Lo chiedo a voi, cari diaconi, che avete voluto cingere, sull’esempio di Gesù, il grembiule del servizio. Usatelo questo grembiule, soprattutto andando a cercare le situazioni più periferiche della nostra Chiesa, lì dove più urge curare le ferite con l’olio della misericordia. Percorrete con coraggio le strade degli uomini, create avamposti ecclesiali sulle tante frontiere di povertà e di emarginazione. Non abbiate paura di sporcarvi questo grembiule!

Lo chiedo a voi, cari consacrati e consacrate, chiamati ad essere trasparenza della misericordia divina con una vita che sia richiamo profetico delle realtà ultime, quando solo l’amore resterà. Liberi da tutto e da tutti per amare, testimoniate che non è utopia la legge dell’amore. Fatelo toccare con mano questo amore a tutti noi, soprattutto con la bellezza della vostra vita fraterna in comunità!

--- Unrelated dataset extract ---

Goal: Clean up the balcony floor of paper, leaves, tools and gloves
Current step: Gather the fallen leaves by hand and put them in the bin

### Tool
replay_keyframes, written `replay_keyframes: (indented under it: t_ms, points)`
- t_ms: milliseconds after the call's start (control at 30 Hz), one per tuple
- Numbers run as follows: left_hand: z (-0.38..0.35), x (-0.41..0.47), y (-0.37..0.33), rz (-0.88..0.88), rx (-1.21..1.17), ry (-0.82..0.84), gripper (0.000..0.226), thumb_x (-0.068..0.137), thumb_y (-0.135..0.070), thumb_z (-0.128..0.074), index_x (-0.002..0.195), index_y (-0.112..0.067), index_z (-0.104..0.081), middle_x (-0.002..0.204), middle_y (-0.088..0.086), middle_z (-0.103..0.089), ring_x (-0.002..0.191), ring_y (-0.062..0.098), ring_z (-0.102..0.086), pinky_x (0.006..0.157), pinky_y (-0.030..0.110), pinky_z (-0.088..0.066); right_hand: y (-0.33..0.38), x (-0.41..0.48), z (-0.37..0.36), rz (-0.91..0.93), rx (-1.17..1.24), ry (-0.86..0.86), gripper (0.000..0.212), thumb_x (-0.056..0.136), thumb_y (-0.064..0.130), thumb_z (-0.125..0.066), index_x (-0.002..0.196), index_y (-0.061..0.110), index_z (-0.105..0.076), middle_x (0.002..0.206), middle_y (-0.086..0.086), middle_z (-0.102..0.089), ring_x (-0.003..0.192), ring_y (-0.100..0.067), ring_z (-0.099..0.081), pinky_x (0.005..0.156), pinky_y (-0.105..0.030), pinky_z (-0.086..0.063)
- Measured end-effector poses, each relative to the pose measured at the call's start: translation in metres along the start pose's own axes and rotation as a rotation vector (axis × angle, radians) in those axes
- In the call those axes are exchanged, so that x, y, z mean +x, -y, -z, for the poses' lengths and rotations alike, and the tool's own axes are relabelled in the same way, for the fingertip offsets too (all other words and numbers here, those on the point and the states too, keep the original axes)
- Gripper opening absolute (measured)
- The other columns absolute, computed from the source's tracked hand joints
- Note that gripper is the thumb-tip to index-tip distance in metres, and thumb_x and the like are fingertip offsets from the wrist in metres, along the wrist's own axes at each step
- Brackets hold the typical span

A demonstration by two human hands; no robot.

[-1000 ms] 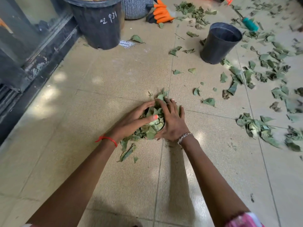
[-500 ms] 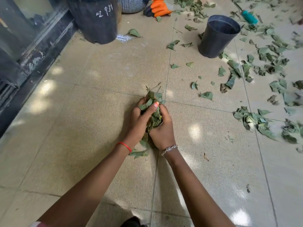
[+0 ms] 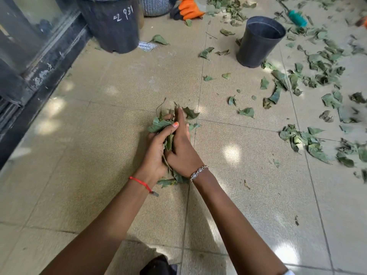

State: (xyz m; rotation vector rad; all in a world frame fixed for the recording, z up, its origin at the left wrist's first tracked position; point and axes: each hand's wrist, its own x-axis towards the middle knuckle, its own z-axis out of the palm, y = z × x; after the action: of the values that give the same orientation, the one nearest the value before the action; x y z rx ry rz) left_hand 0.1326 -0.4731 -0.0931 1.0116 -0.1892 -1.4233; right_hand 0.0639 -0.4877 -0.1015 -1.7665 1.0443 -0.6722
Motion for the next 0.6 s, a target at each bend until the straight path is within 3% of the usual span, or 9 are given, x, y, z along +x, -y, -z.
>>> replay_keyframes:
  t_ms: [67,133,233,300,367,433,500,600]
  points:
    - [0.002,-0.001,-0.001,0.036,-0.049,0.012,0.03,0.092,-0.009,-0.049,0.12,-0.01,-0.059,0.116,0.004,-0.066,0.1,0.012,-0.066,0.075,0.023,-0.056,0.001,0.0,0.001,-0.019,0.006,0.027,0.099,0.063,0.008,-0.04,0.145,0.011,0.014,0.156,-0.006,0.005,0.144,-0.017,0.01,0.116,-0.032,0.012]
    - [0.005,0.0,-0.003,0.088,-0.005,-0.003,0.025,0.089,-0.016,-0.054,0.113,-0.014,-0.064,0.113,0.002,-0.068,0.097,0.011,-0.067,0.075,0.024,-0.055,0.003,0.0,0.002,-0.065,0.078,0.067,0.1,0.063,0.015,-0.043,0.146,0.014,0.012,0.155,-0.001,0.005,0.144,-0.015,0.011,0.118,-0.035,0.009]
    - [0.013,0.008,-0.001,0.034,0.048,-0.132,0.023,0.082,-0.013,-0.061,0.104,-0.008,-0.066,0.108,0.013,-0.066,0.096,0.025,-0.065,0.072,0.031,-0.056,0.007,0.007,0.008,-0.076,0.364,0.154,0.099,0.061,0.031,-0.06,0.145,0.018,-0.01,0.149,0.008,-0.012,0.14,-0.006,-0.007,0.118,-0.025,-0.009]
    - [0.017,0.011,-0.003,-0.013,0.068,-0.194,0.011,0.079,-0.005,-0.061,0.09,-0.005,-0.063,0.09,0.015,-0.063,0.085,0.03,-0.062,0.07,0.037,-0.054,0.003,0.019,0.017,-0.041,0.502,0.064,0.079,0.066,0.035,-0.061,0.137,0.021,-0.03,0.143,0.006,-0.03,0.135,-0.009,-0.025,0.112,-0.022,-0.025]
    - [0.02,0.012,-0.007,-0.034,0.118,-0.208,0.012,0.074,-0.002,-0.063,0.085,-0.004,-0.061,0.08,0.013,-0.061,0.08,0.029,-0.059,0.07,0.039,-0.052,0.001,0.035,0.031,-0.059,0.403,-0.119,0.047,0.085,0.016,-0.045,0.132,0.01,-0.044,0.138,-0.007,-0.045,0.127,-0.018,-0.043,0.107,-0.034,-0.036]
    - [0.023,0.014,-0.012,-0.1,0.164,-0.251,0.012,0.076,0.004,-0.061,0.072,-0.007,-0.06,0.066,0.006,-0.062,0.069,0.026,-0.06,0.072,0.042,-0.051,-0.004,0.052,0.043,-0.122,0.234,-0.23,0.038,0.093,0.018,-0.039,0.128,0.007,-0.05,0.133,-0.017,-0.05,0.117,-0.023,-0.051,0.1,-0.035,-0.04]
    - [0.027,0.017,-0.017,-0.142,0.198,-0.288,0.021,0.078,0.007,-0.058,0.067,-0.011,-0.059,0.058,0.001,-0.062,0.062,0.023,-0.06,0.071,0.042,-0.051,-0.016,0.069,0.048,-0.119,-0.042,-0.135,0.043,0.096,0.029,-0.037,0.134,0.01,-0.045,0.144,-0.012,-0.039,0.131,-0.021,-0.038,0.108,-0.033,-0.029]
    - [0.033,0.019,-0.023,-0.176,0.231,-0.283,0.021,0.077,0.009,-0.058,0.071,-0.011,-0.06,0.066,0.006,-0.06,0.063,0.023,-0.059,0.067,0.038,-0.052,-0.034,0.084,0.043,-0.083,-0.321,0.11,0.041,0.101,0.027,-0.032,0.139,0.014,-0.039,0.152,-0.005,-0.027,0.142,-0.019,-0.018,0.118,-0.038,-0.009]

Lo chiedo a voi, cari fedeli laici, in qualunque stato di vita vi troviate. Trasudate misericordia, lasciatela passare nelle vicende concrete quotidiane. Ovunque vi troviate, a casa, a scuola, al lavoro – ovunque – pensate e agite da uomini e donne misericordiosi. Sia questa la vostra carta d’identità. Date un volto nuovo alla nostra società non attraverso proclami ideologici, ma attraverso il profumo della misericordia. Tutti vi possano riconoscere come discepoli di Cristo perché siete misericordiosi come il Padre nostro celeste!

Fratelli e sorelle, è stupendo pensare ad una Chiesa fatta così, una Chiesa che sia rivelazione dell’Amore Trinitario. Così la vuole il Signore; così, ne sono certo, la vogliamo tutti noi. Lasciamo allora divampare nel nostro cuore il fuoco dello Spirito, che viene ad estirpare ogni radice e germoglio di egoismo, che tante volte non ci permette di essere misericordiosi come il Padre. Osiamo ogni giorno di più nelle nostre scelte, senza timore, e lanciamoci nella splendida avventura della misericordia!

A Maria, Madre di misericordia, affido il cammino della nostra Chiesa. A Lei chiedo che ci aiuti a farla diventare davvero per tutti casa della misericordia, dove nessuno si senta estraneo o escluso, dove regna sovrana la carità, dove tutti possano sperimentare la bontà e la tenerezza di un Dio che sa chinarsi sulle ferite dell’uomo peccatore per guarirle. A Lei chiedo che renda capace la nostra Chiesa di portare il balsamo della misericordia anche a quelli che si sentono lontani o avversano la sua presenza.

Custoditi da Maria, diventiamo tutti apostoli della Misericordia!